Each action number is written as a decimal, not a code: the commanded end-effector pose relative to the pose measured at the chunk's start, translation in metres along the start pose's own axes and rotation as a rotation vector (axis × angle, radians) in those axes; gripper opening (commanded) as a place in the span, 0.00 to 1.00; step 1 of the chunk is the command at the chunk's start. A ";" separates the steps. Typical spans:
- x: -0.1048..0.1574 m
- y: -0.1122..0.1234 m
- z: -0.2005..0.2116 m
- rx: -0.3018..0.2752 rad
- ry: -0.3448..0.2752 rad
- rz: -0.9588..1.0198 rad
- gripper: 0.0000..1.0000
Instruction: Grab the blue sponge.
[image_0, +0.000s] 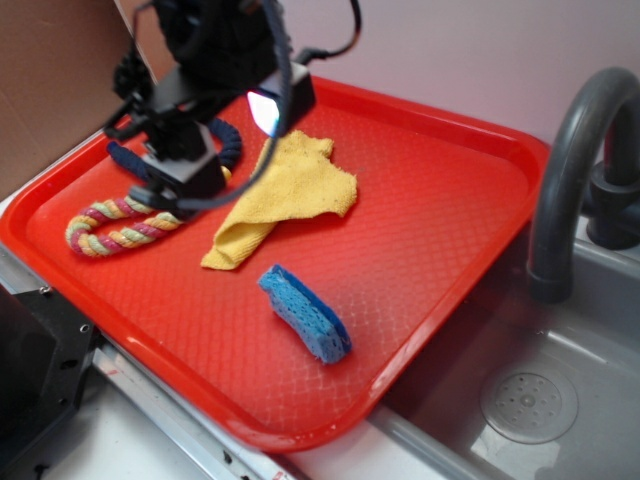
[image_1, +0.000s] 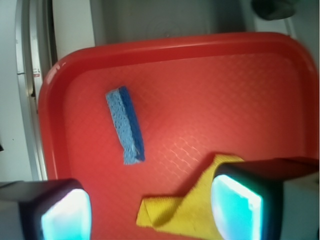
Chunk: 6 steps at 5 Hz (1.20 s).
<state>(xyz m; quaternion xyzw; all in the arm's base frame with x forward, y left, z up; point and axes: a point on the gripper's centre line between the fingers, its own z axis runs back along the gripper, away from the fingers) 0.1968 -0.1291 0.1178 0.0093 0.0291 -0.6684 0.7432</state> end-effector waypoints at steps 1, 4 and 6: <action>0.019 -0.017 -0.044 -0.036 0.097 -0.011 1.00; 0.032 -0.030 -0.098 -0.088 0.264 -0.045 1.00; 0.036 -0.033 -0.097 -0.054 0.275 -0.070 0.00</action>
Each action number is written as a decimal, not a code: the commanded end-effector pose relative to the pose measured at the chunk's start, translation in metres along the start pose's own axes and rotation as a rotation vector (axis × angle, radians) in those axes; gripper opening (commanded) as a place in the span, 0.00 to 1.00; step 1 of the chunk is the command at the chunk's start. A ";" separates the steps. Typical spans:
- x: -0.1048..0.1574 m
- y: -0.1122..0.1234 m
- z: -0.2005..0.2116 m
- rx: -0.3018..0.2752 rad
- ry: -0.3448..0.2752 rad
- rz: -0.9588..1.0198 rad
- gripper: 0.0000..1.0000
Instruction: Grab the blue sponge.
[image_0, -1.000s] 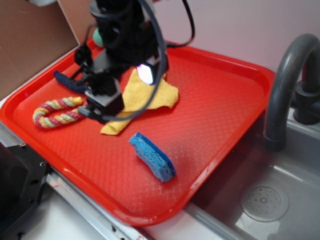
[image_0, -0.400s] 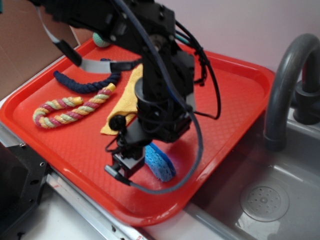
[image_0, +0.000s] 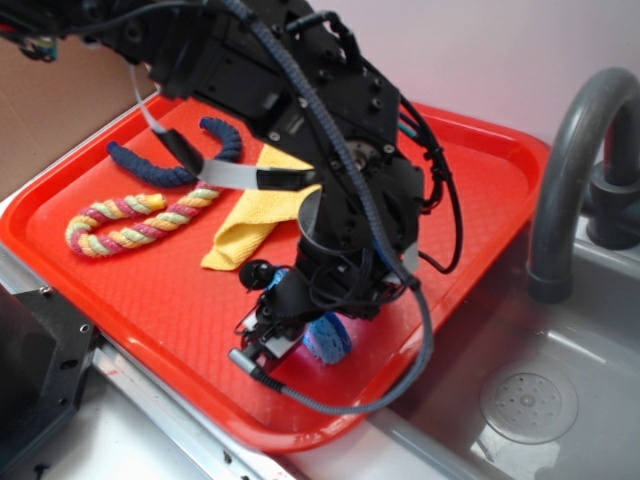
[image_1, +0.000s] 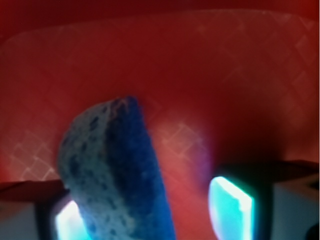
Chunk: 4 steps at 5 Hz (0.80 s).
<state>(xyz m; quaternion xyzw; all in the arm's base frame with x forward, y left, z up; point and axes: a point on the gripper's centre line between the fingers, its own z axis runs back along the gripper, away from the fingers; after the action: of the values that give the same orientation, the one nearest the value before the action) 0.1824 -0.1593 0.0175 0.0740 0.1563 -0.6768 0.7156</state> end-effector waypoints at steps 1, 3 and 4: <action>-0.002 -0.015 0.005 0.019 0.002 0.027 0.00; -0.056 0.004 0.057 -0.059 -0.051 0.523 0.00; -0.085 -0.005 0.090 -0.020 -0.118 0.794 0.00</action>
<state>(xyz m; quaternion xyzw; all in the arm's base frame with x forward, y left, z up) 0.1968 -0.0982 0.1229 0.0860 0.1065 -0.3473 0.9277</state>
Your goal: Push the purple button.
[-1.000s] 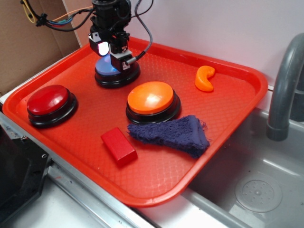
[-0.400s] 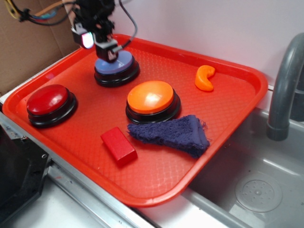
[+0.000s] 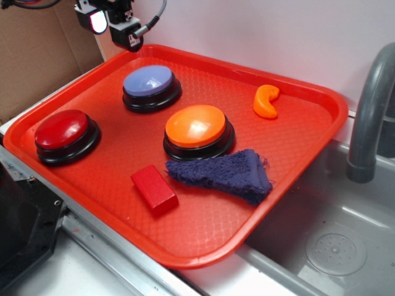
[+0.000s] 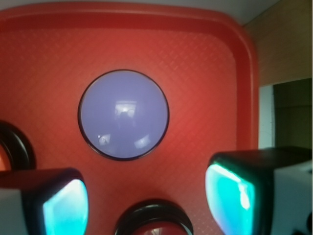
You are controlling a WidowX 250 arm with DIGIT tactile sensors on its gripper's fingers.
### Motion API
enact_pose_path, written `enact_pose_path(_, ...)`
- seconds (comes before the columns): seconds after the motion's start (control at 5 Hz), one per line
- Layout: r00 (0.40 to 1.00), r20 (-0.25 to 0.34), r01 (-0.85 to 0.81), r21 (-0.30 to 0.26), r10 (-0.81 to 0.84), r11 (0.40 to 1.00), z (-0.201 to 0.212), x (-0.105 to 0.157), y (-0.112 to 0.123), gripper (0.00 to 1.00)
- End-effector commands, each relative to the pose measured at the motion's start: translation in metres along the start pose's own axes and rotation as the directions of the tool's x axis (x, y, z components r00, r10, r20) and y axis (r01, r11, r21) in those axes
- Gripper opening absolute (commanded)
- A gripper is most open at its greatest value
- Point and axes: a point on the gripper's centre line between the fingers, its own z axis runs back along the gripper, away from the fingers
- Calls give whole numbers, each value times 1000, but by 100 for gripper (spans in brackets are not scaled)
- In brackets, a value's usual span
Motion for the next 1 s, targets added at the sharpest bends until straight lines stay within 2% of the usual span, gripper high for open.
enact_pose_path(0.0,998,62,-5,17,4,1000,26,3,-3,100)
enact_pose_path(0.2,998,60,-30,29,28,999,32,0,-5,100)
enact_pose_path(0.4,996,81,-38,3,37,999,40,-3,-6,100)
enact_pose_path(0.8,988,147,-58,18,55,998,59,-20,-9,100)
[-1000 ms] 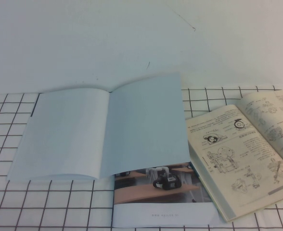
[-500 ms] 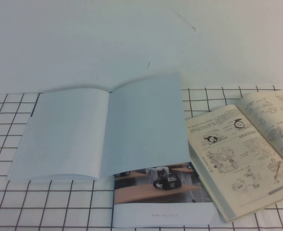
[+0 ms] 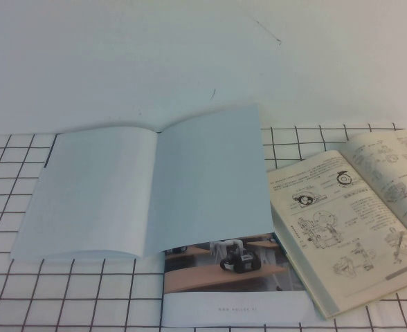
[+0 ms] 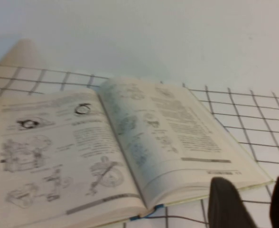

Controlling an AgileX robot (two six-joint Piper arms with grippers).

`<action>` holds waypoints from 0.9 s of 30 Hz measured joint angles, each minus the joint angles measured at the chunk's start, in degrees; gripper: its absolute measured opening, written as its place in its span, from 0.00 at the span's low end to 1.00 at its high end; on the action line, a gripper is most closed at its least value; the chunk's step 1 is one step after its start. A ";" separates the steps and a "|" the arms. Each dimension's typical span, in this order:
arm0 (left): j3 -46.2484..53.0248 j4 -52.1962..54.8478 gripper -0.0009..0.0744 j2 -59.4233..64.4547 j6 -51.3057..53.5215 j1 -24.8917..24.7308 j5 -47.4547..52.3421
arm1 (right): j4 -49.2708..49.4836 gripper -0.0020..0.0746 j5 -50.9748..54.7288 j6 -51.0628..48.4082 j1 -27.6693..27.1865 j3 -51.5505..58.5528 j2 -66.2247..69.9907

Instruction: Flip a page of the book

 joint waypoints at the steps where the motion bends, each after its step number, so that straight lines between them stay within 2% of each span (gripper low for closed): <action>1: 0.00 0.00 0.01 0.00 0.00 0.00 0.00 | -2.51 0.31 -1.30 1.79 0.00 1.26 -0.57; 6: 0.00 0.00 0.01 0.00 0.00 0.00 0.00 | -10.25 0.31 -8.75 8.15 0.00 8.94 -3.38; 15: 0.00 0.00 0.01 0.00 0.00 0.00 0.00 | -10.37 0.31 -2.82 11.91 0.00 9.85 -4.05; 27: 0.00 0.00 0.01 0.00 0.00 0.00 0.00 | -10.37 0.31 -1.58 11.91 0.00 9.85 -4.05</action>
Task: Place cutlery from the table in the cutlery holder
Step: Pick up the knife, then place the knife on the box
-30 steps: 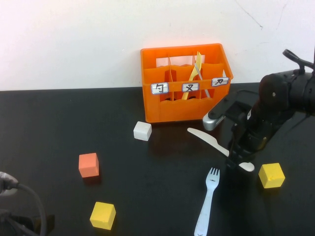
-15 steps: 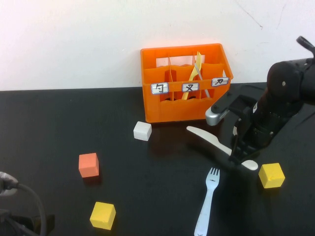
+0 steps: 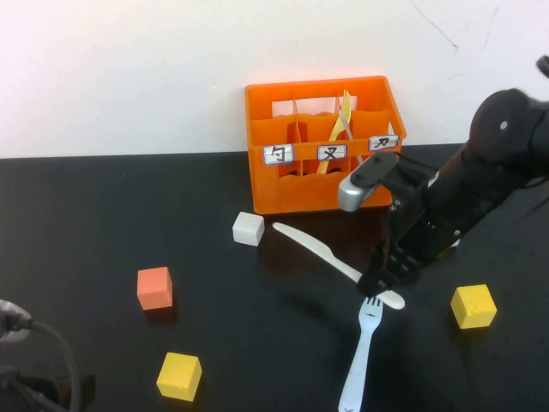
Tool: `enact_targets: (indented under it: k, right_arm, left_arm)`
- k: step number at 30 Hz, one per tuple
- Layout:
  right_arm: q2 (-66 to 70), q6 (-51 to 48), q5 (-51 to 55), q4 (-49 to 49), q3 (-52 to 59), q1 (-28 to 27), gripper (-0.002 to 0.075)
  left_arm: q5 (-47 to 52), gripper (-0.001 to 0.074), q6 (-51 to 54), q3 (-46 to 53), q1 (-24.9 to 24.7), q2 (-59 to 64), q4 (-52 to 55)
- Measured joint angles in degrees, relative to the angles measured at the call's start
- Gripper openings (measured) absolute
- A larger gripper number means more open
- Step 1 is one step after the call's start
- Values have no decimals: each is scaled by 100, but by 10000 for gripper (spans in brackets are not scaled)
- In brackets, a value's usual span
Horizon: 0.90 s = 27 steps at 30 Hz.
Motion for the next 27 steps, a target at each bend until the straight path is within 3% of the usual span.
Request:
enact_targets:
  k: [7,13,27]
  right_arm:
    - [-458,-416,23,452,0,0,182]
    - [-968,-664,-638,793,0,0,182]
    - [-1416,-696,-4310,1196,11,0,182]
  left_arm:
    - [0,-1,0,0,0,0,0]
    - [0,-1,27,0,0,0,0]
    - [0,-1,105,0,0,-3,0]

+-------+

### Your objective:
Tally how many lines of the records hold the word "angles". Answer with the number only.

### Answer to this problem:
2